Nobody so much as blinked.
The itching had turned into agony, and Lindsey only realized how bad it had become when Darla reached over and took his stump in her hands, rubbing her mouth over the bandages. She'd been doing well, not attacking, listening to his plans for revenge against Angel, joining enthusiastically in Operation Restore Angelus. He'd felt secure enough to sit with her and one Mitrwas demon, mapping out every move she would make in their campaign, ignoring the ache and the itch, subconsciously using it to sharpen his determination to take out his enemy.
His resolve lasted until she started rubbing her fangs across it. Keening, hungrily. That's when he saw the blood seeping through the end of the bandages, and agony burst across his nerves like flash fire.
He was on the floor, screaming through clenched jaws, but he didn't know how he'd gotten there. The Mitrwas had cornered Darla against the wall, but she wasn't trying to hurt him, or at least he didn't think she was, with the tiny corner of his mind that wasn't crawling with agony. She had vamped out, and she was drooling. It was a little disgusting, but not nearly disgusting enough to distract him from the fact that he knew, just knew, that his arm was on fire.

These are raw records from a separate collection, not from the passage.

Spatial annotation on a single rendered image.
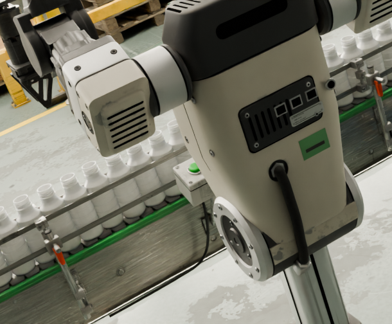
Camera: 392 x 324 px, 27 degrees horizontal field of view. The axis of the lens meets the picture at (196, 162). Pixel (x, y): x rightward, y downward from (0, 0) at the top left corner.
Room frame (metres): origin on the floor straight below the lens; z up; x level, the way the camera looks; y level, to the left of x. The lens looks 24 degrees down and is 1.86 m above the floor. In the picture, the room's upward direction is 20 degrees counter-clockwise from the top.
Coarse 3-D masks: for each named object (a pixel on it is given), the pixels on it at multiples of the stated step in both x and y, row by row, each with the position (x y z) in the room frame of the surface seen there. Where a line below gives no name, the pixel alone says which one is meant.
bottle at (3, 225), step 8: (0, 208) 1.71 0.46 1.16; (0, 216) 1.68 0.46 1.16; (0, 224) 1.68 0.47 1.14; (8, 224) 1.68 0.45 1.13; (16, 224) 1.69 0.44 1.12; (0, 232) 1.67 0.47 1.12; (8, 232) 1.67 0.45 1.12; (16, 240) 1.67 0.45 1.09; (24, 240) 1.69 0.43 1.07; (0, 248) 1.68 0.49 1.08; (8, 248) 1.66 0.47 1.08; (16, 248) 1.67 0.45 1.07; (24, 248) 1.68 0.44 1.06; (8, 256) 1.67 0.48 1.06; (16, 256) 1.66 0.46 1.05; (24, 256) 1.67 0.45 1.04; (8, 264) 1.68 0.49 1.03; (24, 264) 1.67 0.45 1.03; (32, 264) 1.68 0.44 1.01; (16, 272) 1.67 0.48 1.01; (24, 272) 1.66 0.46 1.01
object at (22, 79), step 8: (16, 72) 1.56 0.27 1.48; (32, 72) 1.56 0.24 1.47; (24, 80) 1.54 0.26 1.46; (32, 80) 1.55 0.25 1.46; (48, 80) 1.56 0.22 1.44; (32, 88) 1.55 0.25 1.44; (48, 88) 1.57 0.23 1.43; (40, 96) 1.56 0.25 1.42; (48, 96) 1.57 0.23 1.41; (48, 104) 1.57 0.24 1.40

It took four human guards using all their strength to immobilize him long enough to get him to the infirmary. By the time they arrived and the doctor administered a sedative strong enough to fell the Voka itself, the bandage had fallen away.

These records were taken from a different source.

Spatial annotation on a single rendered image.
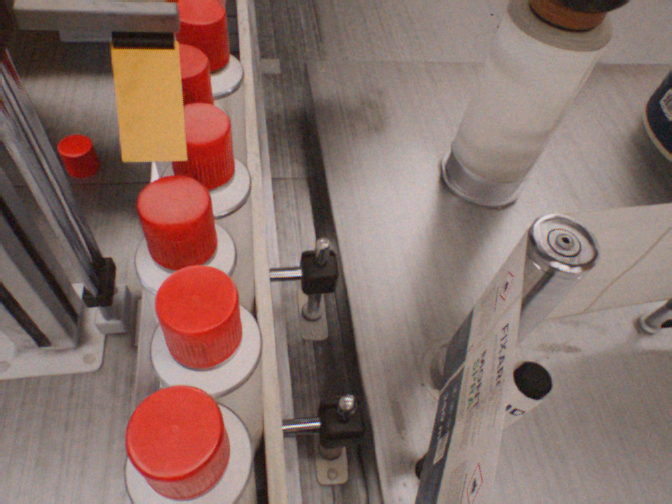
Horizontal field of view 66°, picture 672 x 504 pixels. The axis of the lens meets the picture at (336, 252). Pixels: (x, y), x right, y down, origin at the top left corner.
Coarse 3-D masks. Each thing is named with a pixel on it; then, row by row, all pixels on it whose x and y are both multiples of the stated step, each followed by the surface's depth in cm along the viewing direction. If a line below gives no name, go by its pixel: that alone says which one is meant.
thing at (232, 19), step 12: (216, 0) 69; (228, 0) 69; (228, 12) 67; (228, 24) 66; (228, 36) 64; (264, 444) 37; (264, 456) 37; (264, 468) 36; (264, 480) 36; (264, 492) 35
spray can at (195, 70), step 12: (180, 48) 29; (192, 48) 29; (180, 60) 29; (192, 60) 29; (204, 60) 29; (192, 72) 28; (204, 72) 29; (192, 84) 28; (204, 84) 29; (192, 96) 29; (204, 96) 30
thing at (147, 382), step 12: (156, 168) 40; (144, 300) 34; (144, 312) 33; (144, 324) 33; (156, 324) 33; (144, 336) 32; (144, 348) 32; (144, 360) 31; (144, 372) 31; (144, 384) 31; (156, 384) 31; (144, 396) 30
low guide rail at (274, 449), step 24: (240, 0) 63; (240, 24) 60; (240, 48) 58; (264, 216) 45; (264, 240) 43; (264, 264) 42; (264, 288) 41; (264, 312) 39; (264, 336) 38; (264, 360) 37; (264, 384) 36; (264, 408) 35; (264, 432) 34
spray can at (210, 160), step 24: (192, 120) 26; (216, 120) 26; (192, 144) 25; (216, 144) 26; (168, 168) 30; (192, 168) 27; (216, 168) 27; (240, 168) 30; (216, 192) 28; (240, 192) 29; (216, 216) 29; (240, 216) 30; (240, 240) 32; (240, 264) 34; (240, 288) 36

Lindsey stared through blurring eyes at the blood and flesh protruding from the end of his sleeve, and screamed again and again until he finally, mercifully, lost consciousness. The last thing he heard under the sound of his own screams was the doctor calling for an exorcist. The last thing he knew before he knew nothing more was that, whatever it was where his hand used to be, it was growing.
Cordelia could feel him sitting beside her as they drove toward the West Side. There was something so attractive about Gunn, and it wasn't just the fact that he had a great body and a cute smile and a nice little butt. It was more the way he moved, quiet but smooth, like a dancer. Or a killer.
Which was just as well, considering what they were on their way to do.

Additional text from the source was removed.